• **Exercise**
Only the lines from the one with "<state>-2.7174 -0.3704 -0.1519" to the end of the data below should be given again, exactly as written.

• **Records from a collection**
******************************
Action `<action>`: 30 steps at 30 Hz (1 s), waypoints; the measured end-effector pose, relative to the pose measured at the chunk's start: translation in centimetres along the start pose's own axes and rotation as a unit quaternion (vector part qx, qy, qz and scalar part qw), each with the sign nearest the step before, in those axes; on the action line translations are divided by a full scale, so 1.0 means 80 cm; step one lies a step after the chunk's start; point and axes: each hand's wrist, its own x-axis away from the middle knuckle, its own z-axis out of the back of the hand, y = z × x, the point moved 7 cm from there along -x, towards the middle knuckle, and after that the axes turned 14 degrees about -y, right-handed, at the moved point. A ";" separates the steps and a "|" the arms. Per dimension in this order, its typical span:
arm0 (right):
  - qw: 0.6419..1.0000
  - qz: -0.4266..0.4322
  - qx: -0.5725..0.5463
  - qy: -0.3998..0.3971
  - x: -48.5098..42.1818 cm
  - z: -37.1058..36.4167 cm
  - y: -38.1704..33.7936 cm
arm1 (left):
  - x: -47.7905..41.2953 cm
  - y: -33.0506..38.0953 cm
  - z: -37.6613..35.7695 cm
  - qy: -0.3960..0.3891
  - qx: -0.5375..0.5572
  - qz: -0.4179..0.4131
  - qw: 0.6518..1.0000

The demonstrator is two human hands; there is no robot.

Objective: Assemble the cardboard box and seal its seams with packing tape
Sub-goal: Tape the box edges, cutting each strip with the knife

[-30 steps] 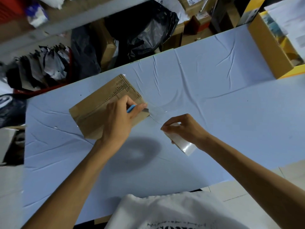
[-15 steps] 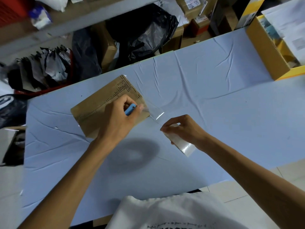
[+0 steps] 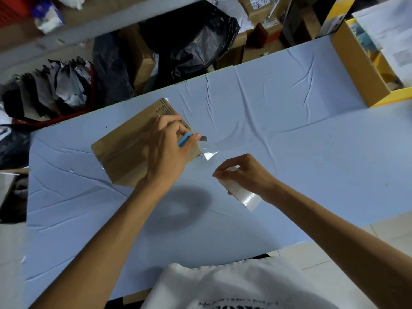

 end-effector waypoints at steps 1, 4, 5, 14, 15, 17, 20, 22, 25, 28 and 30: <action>1.000 -0.002 0.003 0.000 0.000 0.000 0.000 | 0.000 0.001 0.000 0.006 -0.009 0.002 1.000; 1.000 -0.008 0.006 0.004 0.001 0.001 0.002 | -0.001 0.002 0.000 0.011 -0.021 0.001 1.000; 1.000 -0.009 0.008 0.004 0.002 0.002 0.003 | -0.001 0.002 0.000 0.008 -0.018 0.000 1.000; 1.000 -0.008 0.009 0.012 0.002 0.003 -0.004 | -0.001 0.009 -0.005 -0.006 -0.042 -0.008 0.999; 1.000 -0.008 0.007 0.017 0.003 0.004 -0.006 | 0.001 0.008 -0.006 -0.008 -0.042 -0.007 0.999; 1.000 -0.007 0.006 0.020 0.003 0.006 -0.008 | 0.002 0.007 -0.006 -0.008 -0.039 -0.006 0.999; 1.000 -0.013 0.017 0.019 0.003 0.009 -0.009 | 0.002 0.005 -0.005 -0.006 -0.042 -0.001 0.999; 0.999 -0.016 0.022 0.021 0.003 0.010 -0.009 | 0.000 0.006 -0.005 -0.010 -0.052 -0.003 0.999; 1.000 -0.018 0.019 0.017 0.002 0.011 -0.008 | -0.005 0.007 -0.006 -0.033 -0.059 -0.005 0.998; 1.000 -0.023 -0.011 0.012 0.002 0.014 -0.005 | -0.009 0.009 -0.006 -0.056 -0.073 -0.005 0.996; 1.000 -0.025 -0.014 0.011 0.004 0.016 -0.005 | -0.010 0.011 -0.005 -0.066 -0.080 -0.002 0.995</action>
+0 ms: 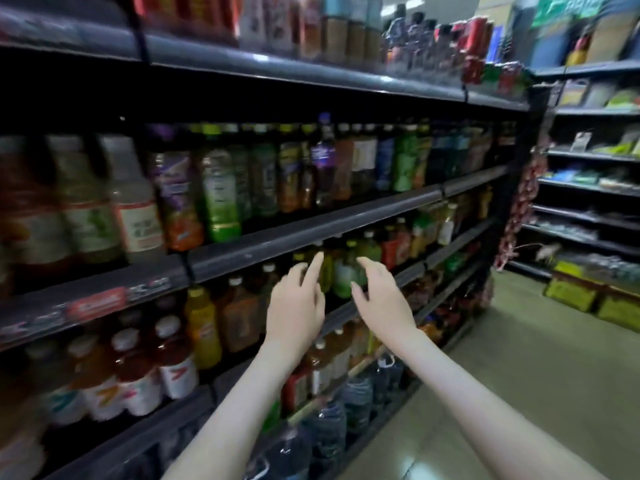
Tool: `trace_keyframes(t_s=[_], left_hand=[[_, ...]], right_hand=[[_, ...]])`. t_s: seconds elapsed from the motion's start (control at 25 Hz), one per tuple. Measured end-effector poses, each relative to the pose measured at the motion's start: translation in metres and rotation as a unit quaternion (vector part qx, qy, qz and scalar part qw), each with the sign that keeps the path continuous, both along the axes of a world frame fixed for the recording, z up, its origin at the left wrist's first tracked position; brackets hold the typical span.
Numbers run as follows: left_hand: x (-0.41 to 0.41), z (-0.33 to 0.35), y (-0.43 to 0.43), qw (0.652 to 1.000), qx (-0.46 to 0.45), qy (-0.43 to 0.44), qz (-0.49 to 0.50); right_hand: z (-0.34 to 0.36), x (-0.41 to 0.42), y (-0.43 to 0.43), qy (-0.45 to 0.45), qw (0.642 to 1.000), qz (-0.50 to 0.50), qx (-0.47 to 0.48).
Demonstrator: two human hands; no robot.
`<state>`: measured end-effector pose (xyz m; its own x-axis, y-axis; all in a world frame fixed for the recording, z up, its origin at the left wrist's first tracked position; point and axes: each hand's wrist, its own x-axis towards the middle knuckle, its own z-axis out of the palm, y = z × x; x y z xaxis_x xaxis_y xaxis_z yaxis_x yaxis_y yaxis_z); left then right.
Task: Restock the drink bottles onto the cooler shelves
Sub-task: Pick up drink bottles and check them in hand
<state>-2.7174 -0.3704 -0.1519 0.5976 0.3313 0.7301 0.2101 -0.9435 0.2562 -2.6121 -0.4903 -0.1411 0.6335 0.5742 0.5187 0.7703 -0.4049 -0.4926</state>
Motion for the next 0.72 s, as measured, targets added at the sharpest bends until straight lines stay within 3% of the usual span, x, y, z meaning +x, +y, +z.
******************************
• **Written answer**
<state>-2.7174 -0.3704 -0.1519 0.5976 0.3313 0.7301 0.2101 -0.9435 0.2562 -2.6121 -0.4903 -0.1411 0.6335 0.5742 0.5187 0.7703 -0.4049 -0.4926</state>
Motion for the next 0.72 s, as measured, targets added at the sharpest bends until straight lines stay within 3% of the usual span, x, y, z meaning +x, +y, +z.

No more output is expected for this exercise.